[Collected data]
########

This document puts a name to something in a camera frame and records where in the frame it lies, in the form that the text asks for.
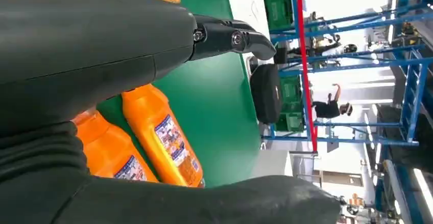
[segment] red pole
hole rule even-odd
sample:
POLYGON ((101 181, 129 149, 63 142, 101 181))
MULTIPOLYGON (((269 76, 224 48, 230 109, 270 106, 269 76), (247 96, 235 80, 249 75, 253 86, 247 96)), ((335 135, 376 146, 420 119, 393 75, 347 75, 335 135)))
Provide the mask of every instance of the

########

An exact copy of the entries above is required; pictures are not part of it.

*Solution*
This document puts a name to something in a camera frame and records where in the frame it lies, in the form that the text asks for.
[segment] red pole
hole rule even-odd
sample:
POLYGON ((101 181, 129 149, 63 142, 101 181))
MULTIPOLYGON (((269 76, 224 48, 230 109, 270 106, 269 76), (247 96, 235 80, 249 75, 253 86, 247 96)), ((335 135, 376 146, 420 119, 393 75, 347 75, 335 135)))
Provide the mask of every instance of the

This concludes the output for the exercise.